今見ているのは極限記録の公式サイトで、たまたまリンク先が流れてきたのでそれをタップして中身を確認すれば、そこにはイベントの開催告知がされていた。 勿論ゲーム内での話ではあるが。
「あの世界観にクリスマスとかって概念あるのか? いや、ジューンブライドがあったし、世界観は終末っぽいけど、歴史的には残ってる、とかそんなものなのか?」
まあ続編というよりはIF物語ではあるから、特に意味はないのかもしれないが。
「さてさてそんな世界観にクリスマスプレゼントを届ける事になったキャラは誰だ? ・・・ふむふむ。 まあ主人公らしい立ち振舞いだったし、明るさは申し分無いな。 ・・・え、マジか。 絶対に巻き込まれたパターンの奴だろ。 まあ露出が低いのが救い・・・なのか?」
最初の男キャラは何となく似合いそうだとは思ったが、もう1人の女子キャラに関して言えば、正しくクリスマスとは真逆の位置にいるような存在を醸し出していた。 ブラックサンタとでも言うかのごとく、着ているサンタ服も黒に染まっていた。 まさかのファーまで黒塗りになってやがる。
「んー、別にどっちも元から好きなキャラって訳ではなかったからガチャとかの方は・・・まあ当たればいいかの程度で済むな。」
元々やれる時にやるみたいなスタンスの俺からしてみれば、そこまで拘る話でもない。
「クリスマスねぇ・・・」
クリスマス自体に思い入れはない。 今年だってフィーナと共に過ごすことが出来ないのは既に知っている。 何て事の無い1日になると思っているのに、何故か心のどこかで残念な気持ちになっている自分がいた。

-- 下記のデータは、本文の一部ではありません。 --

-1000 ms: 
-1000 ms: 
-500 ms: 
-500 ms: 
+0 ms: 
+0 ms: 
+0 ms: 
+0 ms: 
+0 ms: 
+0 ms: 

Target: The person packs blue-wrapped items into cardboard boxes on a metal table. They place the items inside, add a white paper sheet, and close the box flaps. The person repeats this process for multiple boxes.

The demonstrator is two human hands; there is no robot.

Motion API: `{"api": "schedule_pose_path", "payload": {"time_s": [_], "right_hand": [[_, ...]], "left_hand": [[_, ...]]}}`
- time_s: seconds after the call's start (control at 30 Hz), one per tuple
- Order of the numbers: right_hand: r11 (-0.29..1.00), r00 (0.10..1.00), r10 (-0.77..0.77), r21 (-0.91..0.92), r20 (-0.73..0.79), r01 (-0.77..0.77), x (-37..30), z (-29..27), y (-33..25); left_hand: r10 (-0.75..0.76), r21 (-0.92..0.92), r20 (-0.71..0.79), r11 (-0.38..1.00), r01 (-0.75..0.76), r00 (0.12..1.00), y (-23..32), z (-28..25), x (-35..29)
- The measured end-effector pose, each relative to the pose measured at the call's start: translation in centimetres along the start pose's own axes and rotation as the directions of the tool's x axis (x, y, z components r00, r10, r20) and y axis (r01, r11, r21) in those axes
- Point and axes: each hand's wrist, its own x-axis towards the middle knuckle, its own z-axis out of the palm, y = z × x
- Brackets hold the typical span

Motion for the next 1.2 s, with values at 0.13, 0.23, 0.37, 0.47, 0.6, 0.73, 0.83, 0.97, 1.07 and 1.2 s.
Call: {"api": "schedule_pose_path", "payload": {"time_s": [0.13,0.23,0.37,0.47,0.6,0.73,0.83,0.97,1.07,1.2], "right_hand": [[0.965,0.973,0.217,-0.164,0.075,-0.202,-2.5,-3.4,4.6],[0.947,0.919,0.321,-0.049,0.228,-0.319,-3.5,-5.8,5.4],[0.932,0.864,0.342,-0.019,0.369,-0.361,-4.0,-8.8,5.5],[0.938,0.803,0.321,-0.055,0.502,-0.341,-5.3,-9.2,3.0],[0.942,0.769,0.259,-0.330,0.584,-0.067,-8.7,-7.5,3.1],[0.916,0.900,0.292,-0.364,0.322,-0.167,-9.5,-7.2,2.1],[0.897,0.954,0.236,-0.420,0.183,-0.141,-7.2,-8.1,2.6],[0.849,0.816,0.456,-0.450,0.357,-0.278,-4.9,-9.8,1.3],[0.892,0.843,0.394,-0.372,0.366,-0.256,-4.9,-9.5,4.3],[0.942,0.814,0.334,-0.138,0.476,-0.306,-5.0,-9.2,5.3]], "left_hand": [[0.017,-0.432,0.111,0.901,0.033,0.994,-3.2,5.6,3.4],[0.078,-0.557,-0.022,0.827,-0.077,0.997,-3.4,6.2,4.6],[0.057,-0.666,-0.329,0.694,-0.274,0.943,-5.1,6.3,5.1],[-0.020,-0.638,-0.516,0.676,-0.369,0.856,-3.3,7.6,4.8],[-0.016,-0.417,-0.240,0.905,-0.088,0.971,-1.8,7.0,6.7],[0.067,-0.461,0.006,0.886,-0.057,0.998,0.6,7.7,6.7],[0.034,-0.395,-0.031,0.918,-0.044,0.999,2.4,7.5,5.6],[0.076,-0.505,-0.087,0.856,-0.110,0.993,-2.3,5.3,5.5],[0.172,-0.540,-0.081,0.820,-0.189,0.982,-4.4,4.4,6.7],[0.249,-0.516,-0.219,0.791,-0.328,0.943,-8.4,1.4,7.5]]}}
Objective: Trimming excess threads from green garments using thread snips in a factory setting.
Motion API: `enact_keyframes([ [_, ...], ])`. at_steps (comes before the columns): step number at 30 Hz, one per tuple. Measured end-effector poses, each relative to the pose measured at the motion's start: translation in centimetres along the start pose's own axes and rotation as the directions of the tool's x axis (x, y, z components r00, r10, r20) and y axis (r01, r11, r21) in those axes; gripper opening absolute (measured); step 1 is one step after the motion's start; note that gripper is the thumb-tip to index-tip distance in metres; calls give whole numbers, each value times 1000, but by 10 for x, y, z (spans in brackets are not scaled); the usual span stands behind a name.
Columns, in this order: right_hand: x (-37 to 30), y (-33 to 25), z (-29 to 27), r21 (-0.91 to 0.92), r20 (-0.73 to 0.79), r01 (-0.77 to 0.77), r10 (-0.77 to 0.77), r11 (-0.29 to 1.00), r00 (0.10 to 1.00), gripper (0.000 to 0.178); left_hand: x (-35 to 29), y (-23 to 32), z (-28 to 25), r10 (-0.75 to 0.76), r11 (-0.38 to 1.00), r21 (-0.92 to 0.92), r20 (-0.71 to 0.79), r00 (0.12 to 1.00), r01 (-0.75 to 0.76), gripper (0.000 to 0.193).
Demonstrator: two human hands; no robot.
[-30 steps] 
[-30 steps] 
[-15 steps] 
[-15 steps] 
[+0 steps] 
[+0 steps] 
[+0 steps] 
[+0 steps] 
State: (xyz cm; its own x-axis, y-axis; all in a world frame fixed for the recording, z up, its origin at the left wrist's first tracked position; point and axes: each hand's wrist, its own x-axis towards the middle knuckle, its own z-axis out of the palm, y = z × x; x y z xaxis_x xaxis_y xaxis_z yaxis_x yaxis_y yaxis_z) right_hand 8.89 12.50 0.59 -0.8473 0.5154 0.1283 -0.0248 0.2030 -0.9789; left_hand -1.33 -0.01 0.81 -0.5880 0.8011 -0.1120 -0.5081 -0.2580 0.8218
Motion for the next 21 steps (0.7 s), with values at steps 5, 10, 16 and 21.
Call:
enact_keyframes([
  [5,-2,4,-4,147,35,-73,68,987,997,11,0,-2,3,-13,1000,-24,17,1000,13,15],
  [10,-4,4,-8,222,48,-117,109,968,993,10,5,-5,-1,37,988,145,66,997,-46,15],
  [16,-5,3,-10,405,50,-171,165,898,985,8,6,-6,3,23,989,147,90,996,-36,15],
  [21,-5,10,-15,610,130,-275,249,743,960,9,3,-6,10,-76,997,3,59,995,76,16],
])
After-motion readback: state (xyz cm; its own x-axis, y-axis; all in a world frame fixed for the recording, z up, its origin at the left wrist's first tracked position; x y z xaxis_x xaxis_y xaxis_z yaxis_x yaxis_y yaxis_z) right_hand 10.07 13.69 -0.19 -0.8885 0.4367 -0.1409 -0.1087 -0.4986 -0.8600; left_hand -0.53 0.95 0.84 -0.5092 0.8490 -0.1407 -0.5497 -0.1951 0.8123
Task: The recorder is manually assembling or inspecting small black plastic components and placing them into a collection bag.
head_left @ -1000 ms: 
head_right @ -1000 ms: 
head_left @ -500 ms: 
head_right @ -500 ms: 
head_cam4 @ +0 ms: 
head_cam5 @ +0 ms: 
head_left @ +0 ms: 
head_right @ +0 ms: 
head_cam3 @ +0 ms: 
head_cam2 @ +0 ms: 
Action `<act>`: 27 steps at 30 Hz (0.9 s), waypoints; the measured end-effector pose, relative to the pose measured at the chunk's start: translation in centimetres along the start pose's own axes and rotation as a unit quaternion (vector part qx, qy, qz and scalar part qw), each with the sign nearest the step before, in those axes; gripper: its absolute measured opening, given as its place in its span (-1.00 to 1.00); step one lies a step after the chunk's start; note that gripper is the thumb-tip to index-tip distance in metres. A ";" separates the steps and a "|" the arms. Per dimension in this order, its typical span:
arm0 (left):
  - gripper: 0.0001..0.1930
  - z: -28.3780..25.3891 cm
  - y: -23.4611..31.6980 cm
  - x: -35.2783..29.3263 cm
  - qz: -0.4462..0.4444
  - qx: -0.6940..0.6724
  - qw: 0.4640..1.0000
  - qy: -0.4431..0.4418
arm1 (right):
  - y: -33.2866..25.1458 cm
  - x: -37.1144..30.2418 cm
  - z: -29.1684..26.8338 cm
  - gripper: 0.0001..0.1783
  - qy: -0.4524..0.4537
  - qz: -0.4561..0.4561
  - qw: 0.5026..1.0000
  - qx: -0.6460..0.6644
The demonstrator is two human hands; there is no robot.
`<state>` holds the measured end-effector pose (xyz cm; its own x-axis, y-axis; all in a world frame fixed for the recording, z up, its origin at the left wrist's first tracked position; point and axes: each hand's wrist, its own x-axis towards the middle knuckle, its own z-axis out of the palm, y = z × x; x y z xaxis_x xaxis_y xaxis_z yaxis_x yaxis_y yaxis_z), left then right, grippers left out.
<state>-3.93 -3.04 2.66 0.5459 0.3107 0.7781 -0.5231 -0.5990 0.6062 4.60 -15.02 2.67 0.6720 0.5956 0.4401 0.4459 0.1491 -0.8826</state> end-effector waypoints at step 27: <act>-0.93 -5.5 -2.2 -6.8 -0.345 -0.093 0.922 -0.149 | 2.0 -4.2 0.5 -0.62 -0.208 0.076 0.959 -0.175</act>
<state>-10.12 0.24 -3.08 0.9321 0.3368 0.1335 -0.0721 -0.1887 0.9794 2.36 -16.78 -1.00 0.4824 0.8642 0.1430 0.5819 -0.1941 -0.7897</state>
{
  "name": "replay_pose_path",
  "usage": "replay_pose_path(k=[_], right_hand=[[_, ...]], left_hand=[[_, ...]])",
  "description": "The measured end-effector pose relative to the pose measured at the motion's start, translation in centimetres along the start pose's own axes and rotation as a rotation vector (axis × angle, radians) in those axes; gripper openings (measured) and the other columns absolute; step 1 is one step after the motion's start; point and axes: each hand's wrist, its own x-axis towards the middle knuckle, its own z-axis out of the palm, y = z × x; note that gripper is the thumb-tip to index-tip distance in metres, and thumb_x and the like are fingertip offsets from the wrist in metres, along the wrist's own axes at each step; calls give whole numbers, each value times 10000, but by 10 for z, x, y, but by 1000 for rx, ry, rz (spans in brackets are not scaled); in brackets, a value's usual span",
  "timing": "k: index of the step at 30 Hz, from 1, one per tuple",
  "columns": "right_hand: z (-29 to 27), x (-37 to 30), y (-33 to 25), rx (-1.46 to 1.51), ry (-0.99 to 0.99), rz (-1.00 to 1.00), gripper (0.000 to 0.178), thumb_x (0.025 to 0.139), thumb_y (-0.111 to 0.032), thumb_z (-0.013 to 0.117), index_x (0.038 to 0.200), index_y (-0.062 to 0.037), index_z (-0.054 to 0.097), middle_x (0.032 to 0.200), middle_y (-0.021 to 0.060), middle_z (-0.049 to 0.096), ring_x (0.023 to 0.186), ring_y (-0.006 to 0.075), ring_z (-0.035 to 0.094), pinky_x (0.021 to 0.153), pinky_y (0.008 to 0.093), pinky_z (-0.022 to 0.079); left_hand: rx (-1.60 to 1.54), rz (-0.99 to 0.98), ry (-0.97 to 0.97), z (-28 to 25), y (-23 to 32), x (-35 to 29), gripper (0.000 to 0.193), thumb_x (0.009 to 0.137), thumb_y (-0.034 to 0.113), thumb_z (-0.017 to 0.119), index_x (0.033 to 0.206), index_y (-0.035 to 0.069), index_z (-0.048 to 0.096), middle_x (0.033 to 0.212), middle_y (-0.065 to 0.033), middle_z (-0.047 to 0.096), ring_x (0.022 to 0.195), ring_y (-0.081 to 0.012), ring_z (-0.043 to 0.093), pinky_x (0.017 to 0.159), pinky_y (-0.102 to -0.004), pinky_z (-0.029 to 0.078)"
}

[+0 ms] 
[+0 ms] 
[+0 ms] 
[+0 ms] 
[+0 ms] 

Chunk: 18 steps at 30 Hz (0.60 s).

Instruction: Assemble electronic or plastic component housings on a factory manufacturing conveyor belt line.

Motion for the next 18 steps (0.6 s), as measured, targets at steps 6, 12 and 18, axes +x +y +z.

「というよりもなにかと盛り上がりすぎなんじゃないかと思えてきてるな。」
負け惜しみのような言い方になっているが、実際大半の人にとってはそうなのではないかとも思う。 そんなことを考えていたら学校のチャイムが鳴る。
「おっと、携帯はしまっておかないと。」
流石に授業中に携帯なんか触っていたら没収される。 そう思いながら鞄の中にしまって、次の授業の準備をした。
その後に同じく「エクアカ」をやっている芦原にすごいテンションで今回のイベントについて語られたのだが・・・
ある意味予定調和みたいなものだから俺はもう気にしないことにした。